━━━ GIVEN RECORDS

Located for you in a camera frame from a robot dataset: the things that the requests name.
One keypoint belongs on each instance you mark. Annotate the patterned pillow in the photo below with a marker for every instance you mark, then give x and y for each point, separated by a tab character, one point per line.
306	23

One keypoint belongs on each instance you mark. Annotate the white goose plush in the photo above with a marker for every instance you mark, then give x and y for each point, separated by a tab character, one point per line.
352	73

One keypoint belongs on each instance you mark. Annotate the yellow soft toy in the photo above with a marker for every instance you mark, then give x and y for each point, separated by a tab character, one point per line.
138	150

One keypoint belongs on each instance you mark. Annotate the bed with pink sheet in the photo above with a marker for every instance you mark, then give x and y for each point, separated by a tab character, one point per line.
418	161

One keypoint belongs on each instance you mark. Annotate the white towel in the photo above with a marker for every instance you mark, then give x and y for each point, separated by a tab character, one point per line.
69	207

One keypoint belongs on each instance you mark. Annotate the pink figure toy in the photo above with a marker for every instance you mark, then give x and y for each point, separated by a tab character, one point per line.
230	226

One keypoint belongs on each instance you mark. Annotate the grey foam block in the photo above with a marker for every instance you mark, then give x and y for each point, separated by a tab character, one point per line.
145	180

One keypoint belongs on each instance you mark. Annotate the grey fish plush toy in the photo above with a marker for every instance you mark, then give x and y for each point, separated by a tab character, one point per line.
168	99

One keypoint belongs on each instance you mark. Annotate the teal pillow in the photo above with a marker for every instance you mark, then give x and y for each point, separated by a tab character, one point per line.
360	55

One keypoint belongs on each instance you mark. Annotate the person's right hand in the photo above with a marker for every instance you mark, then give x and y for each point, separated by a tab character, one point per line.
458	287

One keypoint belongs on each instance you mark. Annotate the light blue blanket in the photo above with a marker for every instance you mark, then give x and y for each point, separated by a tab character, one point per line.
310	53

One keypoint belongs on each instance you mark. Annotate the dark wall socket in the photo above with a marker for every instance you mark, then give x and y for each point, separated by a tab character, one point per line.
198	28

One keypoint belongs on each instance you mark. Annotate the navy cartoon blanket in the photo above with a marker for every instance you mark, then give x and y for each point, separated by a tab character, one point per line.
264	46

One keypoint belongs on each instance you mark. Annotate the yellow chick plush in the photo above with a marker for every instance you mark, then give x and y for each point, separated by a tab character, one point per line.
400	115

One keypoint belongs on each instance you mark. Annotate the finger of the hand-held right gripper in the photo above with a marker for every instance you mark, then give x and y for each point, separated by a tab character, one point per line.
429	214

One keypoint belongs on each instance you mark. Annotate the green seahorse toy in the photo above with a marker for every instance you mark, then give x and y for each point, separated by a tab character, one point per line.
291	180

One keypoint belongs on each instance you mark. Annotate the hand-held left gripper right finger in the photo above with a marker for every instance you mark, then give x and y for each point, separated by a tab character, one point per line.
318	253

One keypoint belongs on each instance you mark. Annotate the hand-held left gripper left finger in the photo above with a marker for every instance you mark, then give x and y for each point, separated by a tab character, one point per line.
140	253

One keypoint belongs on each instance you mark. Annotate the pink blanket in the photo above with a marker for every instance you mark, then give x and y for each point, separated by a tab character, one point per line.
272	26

━━━━━━

**ASSIGNED TASK:** Extract every entry above as it appears.

**RESPONSE TO THIS TASK:**
Located for you in a camera frame from a robot dataset: the things that the requests name.
One keypoint belongs on each instance you mark. Annotate the patterned pillow in the photo below with a marker for every instance you mark, then give x and y for each point, separated by a tab character, one point per line.
306	23

One keypoint belongs on each instance you mark. Annotate the white goose plush in the photo above with a marker for every instance you mark, then give x and y for each point, separated by a tab character, one point per line.
352	73

One keypoint belongs on each instance you mark. Annotate the yellow soft toy in the photo above with a marker for every instance you mark, then give x and y for each point, separated by a tab character, one point per line.
138	150

One keypoint belongs on each instance you mark. Annotate the bed with pink sheet in the photo above with a marker for every instance you mark, then give x and y for each point, separated by a tab character, one point per line.
418	161

One keypoint belongs on each instance you mark. Annotate the white towel in the photo above with a marker for every instance you mark, then give x and y for each point, separated by a tab character, one point per line.
69	207

One keypoint belongs on each instance you mark. Annotate the pink figure toy in the photo above with a marker for every instance you mark, then give x and y for each point, separated by a tab character, one point per line.
230	226

One keypoint belongs on each instance you mark. Annotate the grey foam block in the photo above with a marker for every instance you mark, then give x and y for each point, separated by a tab character, one point per line.
145	180

One keypoint belongs on each instance you mark. Annotate the grey fish plush toy in the photo above with a marker for every instance you mark, then give x and y for each point, separated by a tab character, one point per line.
168	99

One keypoint belongs on each instance you mark. Annotate the teal pillow in the photo above with a marker for every instance you mark, then give x and y for each point, separated by a tab character, one point per line.
360	55

One keypoint belongs on each instance you mark. Annotate the person's right hand in the photo above with a marker for every instance you mark, then give x and y for each point, separated by a tab character, one point per line.
458	287

One keypoint belongs on each instance you mark. Annotate the light blue blanket in the photo above with a marker for every instance you mark, then give x and y for each point, separated by a tab character, one point per line.
310	53

One keypoint belongs on each instance you mark. Annotate the dark wall socket in the photo above with a marker for every instance you mark, then give x and y for each point, separated by a tab character, one point per line.
198	28

One keypoint belongs on each instance you mark. Annotate the navy cartoon blanket in the photo above with a marker for every instance you mark, then give x and y for each point, separated by a tab character, one point per line.
264	46

One keypoint belongs on each instance you mark. Annotate the yellow chick plush in the photo above with a marker for every instance you mark, then give x and y for each point, separated by a tab character, one point per line.
400	115

One keypoint belongs on each instance you mark. Annotate the finger of the hand-held right gripper in the photo above with a marker for every instance you mark, then give x and y for each point, separated by a tab character, one point per line.
429	214

One keypoint belongs on each instance you mark. Annotate the green seahorse toy in the photo above with a marker for every instance you mark, then give x and y for each point, separated by a tab character, one point per line.
291	180

One keypoint belongs on each instance you mark. Annotate the hand-held left gripper right finger in the photo above with a marker for every instance you mark, then give x and y for each point, separated by a tab character, one point per line.
318	253

One keypoint belongs on each instance you mark. Annotate the hand-held left gripper left finger in the photo above with a marker for every instance you mark, then give x and y for each point, separated by a tab character, one point per line.
140	253

One keypoint belongs on each instance you mark. Annotate the pink blanket in the photo above with a marker for every instance you mark, then give x and y for each point, separated by a tab character, one point per line.
272	26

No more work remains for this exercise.